A faster method for sample preparation and qualitative analysis of phytohormones, i.e. abscisic acid (ABA), indole-3-acetic acid (IAA) and 1­-aminocyclopropane-l-carboxylic acid (ACC) is reported. Solid phase extrac­tion of Umbellifereae sp. plant extract was performed using C18 catridge ana the effluent collected was reacted to form the pentafluorobenzyl derivatives of ABA, IAA and ACC mixture. The derivatives mixture was separated and negative ion chemical ionization was carried out by using methane in a gas chromatograph-mass spectrometric instrument (GC-MS). Mass spectra of the three phytohormones are quite simple and therefore suitable for selective ion monitoring (S/M) at high sensitivity, together with their respective internal standards labeled with deuterium. However, only IAA can be determined quantitatively by GC-MS technique through the peak area ratio of SIM chromatograms for m/z 179 with m/z 174. This method allows the correction for the loss of IAA endogen during extraction when compared to the internal standard without the need for precise sampling, except during addition of the internal standard. The detection limit of IAA by this method is 5 femtomole/g wet weight of the plant.

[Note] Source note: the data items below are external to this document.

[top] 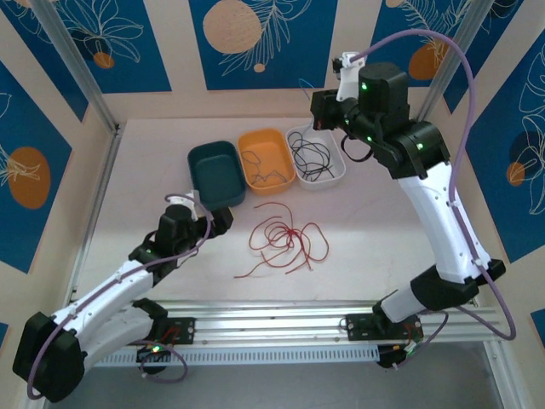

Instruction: Untangle the cables

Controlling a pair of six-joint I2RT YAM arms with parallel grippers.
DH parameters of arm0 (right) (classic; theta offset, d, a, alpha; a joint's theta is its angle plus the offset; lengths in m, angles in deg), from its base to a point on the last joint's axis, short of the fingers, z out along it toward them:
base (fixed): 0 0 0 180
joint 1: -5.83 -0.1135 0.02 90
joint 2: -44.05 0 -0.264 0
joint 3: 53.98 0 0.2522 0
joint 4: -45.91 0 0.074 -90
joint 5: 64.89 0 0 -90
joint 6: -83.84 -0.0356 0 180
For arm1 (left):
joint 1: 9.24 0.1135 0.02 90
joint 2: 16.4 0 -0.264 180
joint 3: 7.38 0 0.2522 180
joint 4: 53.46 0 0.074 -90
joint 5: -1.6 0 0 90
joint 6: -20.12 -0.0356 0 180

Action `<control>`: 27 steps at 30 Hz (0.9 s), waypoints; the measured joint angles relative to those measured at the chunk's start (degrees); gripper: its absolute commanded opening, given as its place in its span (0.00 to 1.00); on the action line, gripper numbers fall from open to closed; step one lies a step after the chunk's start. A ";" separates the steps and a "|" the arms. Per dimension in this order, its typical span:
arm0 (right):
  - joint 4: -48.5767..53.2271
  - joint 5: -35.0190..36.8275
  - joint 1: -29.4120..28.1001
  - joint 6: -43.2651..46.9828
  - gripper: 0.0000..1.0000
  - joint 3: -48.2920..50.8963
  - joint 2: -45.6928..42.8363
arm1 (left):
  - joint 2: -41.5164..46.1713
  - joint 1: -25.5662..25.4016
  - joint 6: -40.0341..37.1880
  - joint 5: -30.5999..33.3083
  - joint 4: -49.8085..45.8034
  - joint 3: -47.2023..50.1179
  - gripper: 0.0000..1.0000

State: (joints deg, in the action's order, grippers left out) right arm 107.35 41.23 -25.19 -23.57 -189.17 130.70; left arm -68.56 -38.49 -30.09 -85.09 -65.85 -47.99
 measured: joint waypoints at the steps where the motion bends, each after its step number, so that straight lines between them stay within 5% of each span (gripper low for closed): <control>1: 0.00 -0.02 0.02 0.52 0.00 -1.64 1.44 | 0.31 0.00 -0.26 0.22 -0.20 0.00 1.00; 15: 1.42 -0.04 0.33 5.53 0.00 -29.18 26.71 | 3.85 0.00 -3.63 2.82 -3.43 -0.11 1.00; 27: 1.51 -0.26 2.95 6.01 0.00 -30.82 31.71 | 4.52 0.00 -4.81 3.17 -4.02 -0.11 1.00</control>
State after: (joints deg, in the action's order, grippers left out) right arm 108.86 40.96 -22.24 -17.55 -219.99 162.41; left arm -64.03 -38.49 -34.90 -81.92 -69.87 -48.10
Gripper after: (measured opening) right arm 0.050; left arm 0.998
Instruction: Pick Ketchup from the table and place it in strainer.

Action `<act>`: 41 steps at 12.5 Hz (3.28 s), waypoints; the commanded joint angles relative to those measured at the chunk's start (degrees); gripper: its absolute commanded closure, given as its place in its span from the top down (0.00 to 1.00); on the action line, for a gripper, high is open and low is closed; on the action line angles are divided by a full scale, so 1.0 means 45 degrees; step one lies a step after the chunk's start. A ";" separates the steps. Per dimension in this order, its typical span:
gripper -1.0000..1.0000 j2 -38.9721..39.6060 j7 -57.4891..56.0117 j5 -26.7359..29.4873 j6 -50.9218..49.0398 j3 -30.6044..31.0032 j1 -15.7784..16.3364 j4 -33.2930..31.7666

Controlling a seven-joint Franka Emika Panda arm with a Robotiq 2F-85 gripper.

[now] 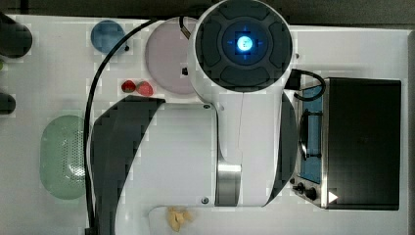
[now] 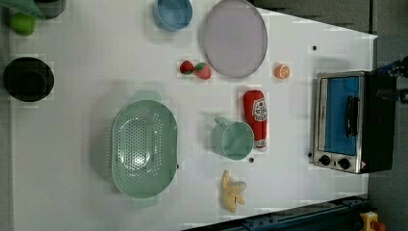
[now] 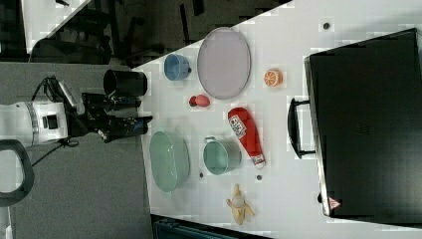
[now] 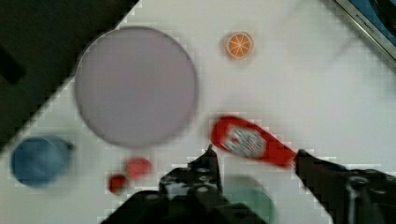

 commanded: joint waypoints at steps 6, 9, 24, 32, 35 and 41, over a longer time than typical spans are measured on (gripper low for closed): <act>1.00 -0.2353 -0.0853 0.0249 -0.1466 0.0711 -0.1233 -0.2735; 1.00 -0.1617 -0.3543 0.0250 0.0111 0.0906 -0.1228 -0.3409; 1.00 0.3232 -1.3014 0.0030 0.9930 0.1026 -0.0751 -0.7298; 0.85 0.5320 -1.3010 0.0031 1.2753 0.0958 -0.0746 -0.7856; 0.58 0.4993 -1.2963 0.0036 1.2785 0.0967 -0.0748 -0.7813; 0.58 0.1305 -1.2765 0.0056 0.9094 0.1146 -0.0711 -0.7499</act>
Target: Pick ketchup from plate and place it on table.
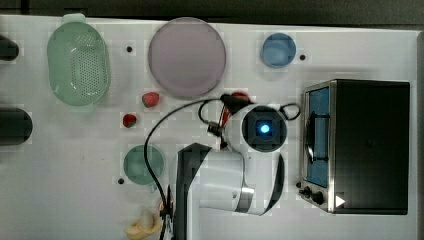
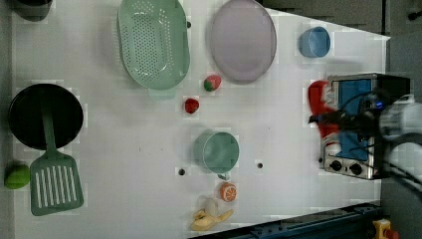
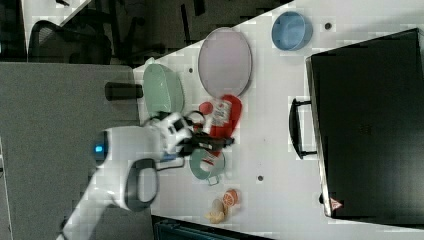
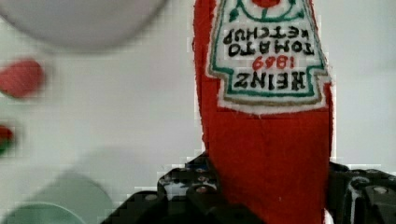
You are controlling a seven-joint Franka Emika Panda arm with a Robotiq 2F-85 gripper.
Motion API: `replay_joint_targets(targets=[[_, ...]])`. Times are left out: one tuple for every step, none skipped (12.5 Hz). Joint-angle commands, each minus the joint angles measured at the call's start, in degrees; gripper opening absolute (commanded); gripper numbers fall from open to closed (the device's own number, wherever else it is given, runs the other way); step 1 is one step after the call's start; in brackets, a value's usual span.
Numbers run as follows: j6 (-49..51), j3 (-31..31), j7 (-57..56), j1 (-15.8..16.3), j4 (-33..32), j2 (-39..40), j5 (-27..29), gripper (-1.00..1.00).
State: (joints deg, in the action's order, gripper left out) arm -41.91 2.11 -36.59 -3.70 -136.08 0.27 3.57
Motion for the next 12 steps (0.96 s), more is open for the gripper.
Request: replay_joint_targets(targets=[[-7.1,-1.7,-0.9,0.2,-1.9,3.4,-0.2,0.2],[-8.8,-1.8,-0.9,0.3,-2.2,5.7,-0.2,0.2],[-10.4,-1.8,-0.9,0.3,-2.2,8.0,-0.2,0.2],[-12.2,-1.8,-0.9,0.3,-2.2,10.1,-0.2,0.2],[-13.8,-1.8,-0.9,0.3,-2.2,12.1,-0.2,0.25],[-15.3,-1.8,-0.9,0.3,-2.2,13.7,-0.2,0.44],[-16.7,-1.8,-0.9,0.3,-2.2,14.4,-0.2,0.66],[-16.9,-1.8,-0.9,0.3,-2.2,14.0,-0.2,0.88],[-16.3,-1.8,-0.8,0.3,-1.9,12.6,-0.2,1.0],[-14.8,-1.8,-0.1,0.4,-1.3,10.6,-0.1,1.0],[-12.4,-1.8,2.0,0.4,-0.4,8.0,0.1,1.0],[-9.2,-1.9,5.1,0.4,1.0,4.9,0.1,1.0]])
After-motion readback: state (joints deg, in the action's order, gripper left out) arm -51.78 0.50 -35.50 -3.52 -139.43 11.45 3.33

Satu kaedah penyediaan sampel dan analisis kualitatif yang pantas bagi fitohormon iaitu asid absisik (ABA), asid indol-3-asetik (IAA) dan asid 1­-aminosiklopropana-l-karboksilik (ACC) dilaporkan. Ekstrak daripada tumbuhan Umbellifereae sp. dilakukan pengekstrakan fasa pepejal dengan menggunakan katrij C18 dan efluen yang dipungut ditindakbalaskan bagi membentuk terbitan pentafluorobenzil bagi campuran ABA, IAA dan ACC. Campuran terbitan tersebut dipisahkan dan dilakukan pengionan kimia ion negatif dengan menggunakan metana di dalam instrumen kromatografi gas-spektrometri jisim (GC-MS). Spektrum jisim tiga hormon tersebut agak mudah dan oleh itu adalah sesuai bagi pemonitoran ion terpilih (S/M) pada kepekaan tinggi bersama dengan piawai dalaman masing-masing yang berlabel deuterium. Walau bagaimanapun, penentuan kuantitatif hanya dapat dilakukan untuk IAA menggunakan kaedah GC-MS melalui penisbahan luas puncak kromatogram S/M bagi m/z 179 dengan m/z 174. Ini membolehkan pembetulan kehilangan IAA endogen semasa pengekstrakan berbanding piawai dalaman tanpa perlu pensampelan yang teliti, kecuali semasa penambahan piawai dalaman. Had pengesanan bagi IAA melalui kaedah ini ialah 5 femtomol/g berat basah tumbuhan.